Activity: Determine how many lines in the entries below contain the word "left". The reply is that number alone.

**** Dataset entries ****

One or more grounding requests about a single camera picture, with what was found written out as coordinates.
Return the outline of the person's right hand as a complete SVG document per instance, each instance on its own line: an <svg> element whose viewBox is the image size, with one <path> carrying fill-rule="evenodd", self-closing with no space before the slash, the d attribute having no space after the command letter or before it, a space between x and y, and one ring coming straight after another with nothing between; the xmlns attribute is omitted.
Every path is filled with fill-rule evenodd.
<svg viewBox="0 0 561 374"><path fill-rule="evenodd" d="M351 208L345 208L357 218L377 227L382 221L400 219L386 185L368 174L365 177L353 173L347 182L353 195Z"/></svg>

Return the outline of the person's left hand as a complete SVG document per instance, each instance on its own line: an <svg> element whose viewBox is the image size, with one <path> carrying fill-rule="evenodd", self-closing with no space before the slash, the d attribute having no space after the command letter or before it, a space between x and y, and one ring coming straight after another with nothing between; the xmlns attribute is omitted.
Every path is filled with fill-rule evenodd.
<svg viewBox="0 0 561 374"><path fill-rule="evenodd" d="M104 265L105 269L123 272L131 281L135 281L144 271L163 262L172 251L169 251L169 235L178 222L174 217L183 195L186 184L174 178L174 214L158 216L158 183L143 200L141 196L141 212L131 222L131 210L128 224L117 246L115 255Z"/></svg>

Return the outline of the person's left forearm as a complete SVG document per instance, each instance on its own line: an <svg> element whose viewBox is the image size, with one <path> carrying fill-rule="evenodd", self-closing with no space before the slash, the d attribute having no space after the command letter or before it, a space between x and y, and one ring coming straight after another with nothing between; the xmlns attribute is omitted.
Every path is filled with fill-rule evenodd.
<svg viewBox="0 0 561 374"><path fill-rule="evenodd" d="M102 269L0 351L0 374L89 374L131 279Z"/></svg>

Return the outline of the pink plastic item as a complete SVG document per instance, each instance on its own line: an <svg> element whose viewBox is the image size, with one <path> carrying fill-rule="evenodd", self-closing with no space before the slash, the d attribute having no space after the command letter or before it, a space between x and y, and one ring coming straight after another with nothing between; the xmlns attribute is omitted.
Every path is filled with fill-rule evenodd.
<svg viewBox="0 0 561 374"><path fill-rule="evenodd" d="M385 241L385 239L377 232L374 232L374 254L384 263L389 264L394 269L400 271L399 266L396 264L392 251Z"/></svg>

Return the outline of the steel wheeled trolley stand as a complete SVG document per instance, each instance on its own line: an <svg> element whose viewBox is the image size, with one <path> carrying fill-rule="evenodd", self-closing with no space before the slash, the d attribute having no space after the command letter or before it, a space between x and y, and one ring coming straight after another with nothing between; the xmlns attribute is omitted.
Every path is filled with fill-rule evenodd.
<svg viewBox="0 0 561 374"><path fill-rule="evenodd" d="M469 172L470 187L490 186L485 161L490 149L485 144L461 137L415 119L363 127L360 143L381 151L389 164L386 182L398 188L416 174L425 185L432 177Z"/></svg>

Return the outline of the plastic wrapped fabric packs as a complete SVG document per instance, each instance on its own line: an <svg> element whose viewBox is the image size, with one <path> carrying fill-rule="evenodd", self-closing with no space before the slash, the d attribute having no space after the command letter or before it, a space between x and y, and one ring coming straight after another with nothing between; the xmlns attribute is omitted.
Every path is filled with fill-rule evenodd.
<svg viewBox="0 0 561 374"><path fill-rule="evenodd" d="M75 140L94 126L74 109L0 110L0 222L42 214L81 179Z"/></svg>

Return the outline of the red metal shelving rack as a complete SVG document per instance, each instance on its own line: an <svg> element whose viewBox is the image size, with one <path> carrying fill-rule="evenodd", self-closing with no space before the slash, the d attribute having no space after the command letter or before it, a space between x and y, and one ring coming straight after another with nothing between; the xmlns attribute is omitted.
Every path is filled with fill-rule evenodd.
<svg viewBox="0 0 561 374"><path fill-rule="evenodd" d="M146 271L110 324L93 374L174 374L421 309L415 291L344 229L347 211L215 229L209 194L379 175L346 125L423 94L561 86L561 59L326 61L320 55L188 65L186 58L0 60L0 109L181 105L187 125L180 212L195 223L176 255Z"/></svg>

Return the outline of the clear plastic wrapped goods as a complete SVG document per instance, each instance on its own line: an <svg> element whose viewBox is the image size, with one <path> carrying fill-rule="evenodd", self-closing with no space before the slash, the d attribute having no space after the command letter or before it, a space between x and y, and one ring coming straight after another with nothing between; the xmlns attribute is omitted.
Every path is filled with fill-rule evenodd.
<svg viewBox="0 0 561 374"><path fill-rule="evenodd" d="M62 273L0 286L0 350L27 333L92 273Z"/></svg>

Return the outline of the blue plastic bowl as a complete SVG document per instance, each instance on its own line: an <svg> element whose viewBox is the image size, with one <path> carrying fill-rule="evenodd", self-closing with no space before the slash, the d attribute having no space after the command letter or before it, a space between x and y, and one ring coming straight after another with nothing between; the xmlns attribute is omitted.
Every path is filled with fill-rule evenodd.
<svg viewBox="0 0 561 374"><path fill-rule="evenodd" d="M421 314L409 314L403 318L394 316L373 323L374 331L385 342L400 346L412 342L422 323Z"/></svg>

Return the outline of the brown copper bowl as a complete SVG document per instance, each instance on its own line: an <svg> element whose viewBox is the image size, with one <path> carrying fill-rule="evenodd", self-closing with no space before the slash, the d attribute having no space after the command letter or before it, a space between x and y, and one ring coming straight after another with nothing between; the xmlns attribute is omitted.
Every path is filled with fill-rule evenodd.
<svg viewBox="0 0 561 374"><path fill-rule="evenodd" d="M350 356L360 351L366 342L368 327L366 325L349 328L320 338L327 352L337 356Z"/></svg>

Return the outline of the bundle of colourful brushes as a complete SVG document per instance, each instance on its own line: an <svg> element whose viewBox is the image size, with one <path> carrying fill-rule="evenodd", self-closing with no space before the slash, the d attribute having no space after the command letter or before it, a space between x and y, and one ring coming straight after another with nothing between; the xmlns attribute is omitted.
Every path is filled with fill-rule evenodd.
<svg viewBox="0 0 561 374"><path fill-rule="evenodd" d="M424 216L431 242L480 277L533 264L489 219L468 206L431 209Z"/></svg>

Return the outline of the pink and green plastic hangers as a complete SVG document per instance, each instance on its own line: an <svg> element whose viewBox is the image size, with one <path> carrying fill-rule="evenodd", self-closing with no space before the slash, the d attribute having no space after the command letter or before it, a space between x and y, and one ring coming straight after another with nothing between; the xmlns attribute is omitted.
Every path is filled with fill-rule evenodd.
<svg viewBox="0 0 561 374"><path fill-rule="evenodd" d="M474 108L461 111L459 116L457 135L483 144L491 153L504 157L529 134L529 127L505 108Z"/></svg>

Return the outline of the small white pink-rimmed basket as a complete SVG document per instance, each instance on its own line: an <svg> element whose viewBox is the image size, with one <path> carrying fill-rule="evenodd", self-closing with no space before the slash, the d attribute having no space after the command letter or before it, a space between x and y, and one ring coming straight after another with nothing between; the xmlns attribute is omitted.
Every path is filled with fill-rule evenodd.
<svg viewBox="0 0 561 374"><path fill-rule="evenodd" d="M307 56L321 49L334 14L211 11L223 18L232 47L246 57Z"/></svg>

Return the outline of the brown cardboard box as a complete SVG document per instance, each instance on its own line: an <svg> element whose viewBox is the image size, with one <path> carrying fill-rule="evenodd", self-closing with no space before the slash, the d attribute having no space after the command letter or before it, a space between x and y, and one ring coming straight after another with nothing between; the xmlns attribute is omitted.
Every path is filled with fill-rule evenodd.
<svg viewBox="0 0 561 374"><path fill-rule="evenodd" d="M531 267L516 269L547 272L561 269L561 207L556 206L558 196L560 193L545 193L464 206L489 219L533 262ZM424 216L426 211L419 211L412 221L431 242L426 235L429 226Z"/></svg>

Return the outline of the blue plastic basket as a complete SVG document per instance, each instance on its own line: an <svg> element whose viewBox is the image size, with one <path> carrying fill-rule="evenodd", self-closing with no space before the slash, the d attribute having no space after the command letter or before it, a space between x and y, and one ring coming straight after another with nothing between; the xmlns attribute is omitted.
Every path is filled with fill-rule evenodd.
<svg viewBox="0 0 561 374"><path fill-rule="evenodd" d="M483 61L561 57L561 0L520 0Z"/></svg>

****

Your solution: 2